:: AIM OF THE EXERCISE ::
Return only the line that contains "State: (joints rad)" and each line after it, through the last line of the data below, copied exactly.

:: INFORMATION SUPPLIED ::
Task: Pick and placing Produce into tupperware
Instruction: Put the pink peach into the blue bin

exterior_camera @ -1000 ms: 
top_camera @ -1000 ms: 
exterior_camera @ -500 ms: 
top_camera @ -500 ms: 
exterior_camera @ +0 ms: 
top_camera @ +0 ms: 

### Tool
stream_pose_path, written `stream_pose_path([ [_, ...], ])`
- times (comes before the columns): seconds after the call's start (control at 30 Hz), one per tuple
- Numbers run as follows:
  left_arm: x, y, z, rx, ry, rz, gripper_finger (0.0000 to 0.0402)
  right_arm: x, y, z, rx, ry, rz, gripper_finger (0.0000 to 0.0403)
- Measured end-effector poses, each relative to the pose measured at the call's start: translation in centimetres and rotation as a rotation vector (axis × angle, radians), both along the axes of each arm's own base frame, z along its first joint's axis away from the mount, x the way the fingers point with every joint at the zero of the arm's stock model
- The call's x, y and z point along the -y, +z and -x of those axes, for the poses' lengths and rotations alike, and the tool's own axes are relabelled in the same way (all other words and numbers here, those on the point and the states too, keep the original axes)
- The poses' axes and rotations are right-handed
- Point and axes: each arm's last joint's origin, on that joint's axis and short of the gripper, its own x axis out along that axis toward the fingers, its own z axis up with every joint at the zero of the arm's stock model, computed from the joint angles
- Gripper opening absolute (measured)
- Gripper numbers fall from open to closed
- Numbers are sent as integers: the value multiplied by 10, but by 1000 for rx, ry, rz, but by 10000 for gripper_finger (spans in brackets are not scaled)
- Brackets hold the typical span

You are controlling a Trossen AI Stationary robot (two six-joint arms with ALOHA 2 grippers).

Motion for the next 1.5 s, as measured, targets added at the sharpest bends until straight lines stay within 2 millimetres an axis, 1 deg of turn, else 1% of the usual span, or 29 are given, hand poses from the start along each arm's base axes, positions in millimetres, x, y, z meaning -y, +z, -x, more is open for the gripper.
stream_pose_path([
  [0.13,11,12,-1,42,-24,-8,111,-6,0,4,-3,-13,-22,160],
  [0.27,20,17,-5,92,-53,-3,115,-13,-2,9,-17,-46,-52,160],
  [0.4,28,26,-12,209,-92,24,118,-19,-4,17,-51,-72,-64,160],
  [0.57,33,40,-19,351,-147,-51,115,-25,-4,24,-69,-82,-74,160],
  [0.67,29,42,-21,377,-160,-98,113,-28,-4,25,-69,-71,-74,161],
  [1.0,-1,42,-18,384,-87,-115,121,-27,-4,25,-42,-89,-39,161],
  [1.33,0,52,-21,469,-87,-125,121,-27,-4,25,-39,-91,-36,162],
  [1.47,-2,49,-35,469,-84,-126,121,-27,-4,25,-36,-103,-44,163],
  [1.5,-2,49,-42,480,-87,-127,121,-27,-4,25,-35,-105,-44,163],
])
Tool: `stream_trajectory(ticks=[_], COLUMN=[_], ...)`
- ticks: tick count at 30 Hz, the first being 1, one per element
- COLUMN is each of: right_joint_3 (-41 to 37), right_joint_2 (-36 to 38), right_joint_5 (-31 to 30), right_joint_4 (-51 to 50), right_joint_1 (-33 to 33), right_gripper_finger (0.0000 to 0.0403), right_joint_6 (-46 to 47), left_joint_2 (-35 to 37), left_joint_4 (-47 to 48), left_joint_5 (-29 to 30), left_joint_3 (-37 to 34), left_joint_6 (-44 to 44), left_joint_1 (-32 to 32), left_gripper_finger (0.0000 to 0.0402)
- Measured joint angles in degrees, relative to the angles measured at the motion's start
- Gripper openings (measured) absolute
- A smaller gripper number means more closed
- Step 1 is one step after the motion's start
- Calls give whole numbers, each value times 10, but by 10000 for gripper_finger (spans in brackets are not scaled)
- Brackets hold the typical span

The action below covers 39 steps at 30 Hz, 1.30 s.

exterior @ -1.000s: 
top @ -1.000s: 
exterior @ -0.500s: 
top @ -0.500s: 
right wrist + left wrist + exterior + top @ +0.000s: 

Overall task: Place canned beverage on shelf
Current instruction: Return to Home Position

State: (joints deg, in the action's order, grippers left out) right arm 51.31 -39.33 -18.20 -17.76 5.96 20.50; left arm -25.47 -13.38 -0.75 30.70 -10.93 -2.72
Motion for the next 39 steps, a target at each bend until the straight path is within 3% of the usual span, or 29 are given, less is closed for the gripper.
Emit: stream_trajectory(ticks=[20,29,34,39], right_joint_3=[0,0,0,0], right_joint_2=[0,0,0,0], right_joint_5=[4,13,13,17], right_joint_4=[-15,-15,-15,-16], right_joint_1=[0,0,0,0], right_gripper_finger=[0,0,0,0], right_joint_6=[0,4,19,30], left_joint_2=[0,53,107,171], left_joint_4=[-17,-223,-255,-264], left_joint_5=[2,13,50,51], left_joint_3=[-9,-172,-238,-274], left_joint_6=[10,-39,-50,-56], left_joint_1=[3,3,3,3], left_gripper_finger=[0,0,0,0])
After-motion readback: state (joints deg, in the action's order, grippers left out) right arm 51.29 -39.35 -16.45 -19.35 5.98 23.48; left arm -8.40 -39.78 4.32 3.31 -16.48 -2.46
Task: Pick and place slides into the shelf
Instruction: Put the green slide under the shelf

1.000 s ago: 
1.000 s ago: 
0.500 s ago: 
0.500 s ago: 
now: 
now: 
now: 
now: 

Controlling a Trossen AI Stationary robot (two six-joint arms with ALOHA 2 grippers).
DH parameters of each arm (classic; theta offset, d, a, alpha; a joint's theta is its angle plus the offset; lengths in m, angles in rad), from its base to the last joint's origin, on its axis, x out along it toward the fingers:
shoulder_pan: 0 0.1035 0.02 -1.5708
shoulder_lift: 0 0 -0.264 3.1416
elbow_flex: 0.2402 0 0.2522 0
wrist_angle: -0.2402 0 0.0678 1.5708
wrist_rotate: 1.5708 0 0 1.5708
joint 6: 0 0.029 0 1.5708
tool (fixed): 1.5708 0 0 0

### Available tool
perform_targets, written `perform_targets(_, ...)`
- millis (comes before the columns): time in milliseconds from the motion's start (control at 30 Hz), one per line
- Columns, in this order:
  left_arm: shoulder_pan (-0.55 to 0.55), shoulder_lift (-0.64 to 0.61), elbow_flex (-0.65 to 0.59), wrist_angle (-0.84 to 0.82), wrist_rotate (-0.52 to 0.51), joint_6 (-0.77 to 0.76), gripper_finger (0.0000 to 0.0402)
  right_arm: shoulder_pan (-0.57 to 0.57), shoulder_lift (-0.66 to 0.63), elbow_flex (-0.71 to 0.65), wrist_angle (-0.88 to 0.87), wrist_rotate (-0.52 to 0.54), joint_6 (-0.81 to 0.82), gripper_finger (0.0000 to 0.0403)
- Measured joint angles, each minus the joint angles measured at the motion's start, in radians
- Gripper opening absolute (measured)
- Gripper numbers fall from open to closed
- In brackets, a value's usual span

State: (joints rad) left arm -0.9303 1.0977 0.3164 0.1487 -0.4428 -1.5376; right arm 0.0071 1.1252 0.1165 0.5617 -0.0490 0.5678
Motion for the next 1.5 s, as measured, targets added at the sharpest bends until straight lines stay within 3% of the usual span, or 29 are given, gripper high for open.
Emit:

:: RESULT BELOW ::
State: (joints rad) left arm -0.9303 1.0977 0.3164 0.1487 -0.4428 -1.5376; right arm 0.0071 1.1252 0.1165 0.5617 -0.0490 0.5678
Motion for the next 1.5 s, as measured, targets added at the sharpest bends until straight lines stay within 3% of the usual span, or 29 are given, gripper high for open.
Emit:

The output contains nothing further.